Rebohle was later contacted and hired by Valve. Wine already had a D3D11 compatibility layer, but it wasn't nearly as far ahead as DXVK at the time. It's fair to say that Linux gaming wouldn't exist in its current form if not for one guy's appreciation for Nier Automata. Rebohle still works at Valve, currently conributing to VKD3D-Proton.
People make jokes about the oversexualization of 2B...
But Nier Automata is truly the most humanist and deeply thoughtful game I have ever played.
Further, it has almost pitch perfect ludonarrative harmony and I have deep respect for Yoko Taro eschewing the three act arc of plays and films, recognizing that video games are a different medium and must define their own narrative rules that fit the medium.
Can we hear it for good gameplay, top tier writing, and flipping basically every anime trope on its head?
Best game of all time in my books, and with its success they were even able to give Replicant the glow-up it truly deserves (and fully finish it including Ending E).
The soundtrack is similarly fucking amazing, honestly. Top tier world-building with an orchestral score that has a made-up language meant to mimic what a future language that is a mashup of all human languages might be like. Valid thing to just be here for.
Yes, it runs flawlessly. It was the first game that was made to run on DXVK.
And yes, the Year Age Of The Linux Desktop is already here.

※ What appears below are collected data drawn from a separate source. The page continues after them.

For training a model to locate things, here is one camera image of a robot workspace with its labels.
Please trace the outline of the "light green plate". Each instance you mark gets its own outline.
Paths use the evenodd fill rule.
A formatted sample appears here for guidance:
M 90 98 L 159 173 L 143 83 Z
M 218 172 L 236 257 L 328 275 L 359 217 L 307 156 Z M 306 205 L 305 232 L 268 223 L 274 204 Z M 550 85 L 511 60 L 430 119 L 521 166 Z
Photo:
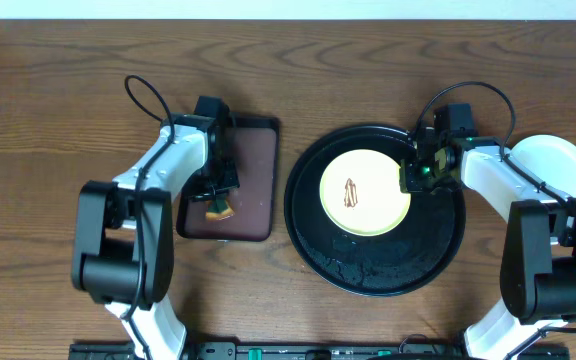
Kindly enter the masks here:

Unless you have to use Adobe products, or play a game with some incompatible anti-cheat trojan, there are very few barriers to switching to Linux full-time.
More often than not the main problem is how our education system is set up, teaching certain topics like CAD or image manipulation with specific software from companies which "invest in education" (i.e. pay Universities and educators to create future customers for them). Adobe and Autodesk are the biggest dicks in this regard, but also Apple.
Back to games, the general rule by now is "if it is on Steam and doesn't have the worst anti-cheat, it usually works". Outside of Steam you may have to tinker a little bit, but Heroic and Lutris make this easier by the week. The biggest problems more often than not are the god damn third-party launchers.
Can confirm, I’m just hitting my first year of using Tumbleweed as my main OS after giving up on Microsoft. It plays almost everything without issue. The very few things I boot into Windows for are games that I want to use Autohotkey with, old games that don’t work well with Proton, or VR.
That’s just a whimsical interpretation. If Nier hadn’t existed, he would have chosen another game he liked. Nier wasn’t his main motivation, just a guinea pig.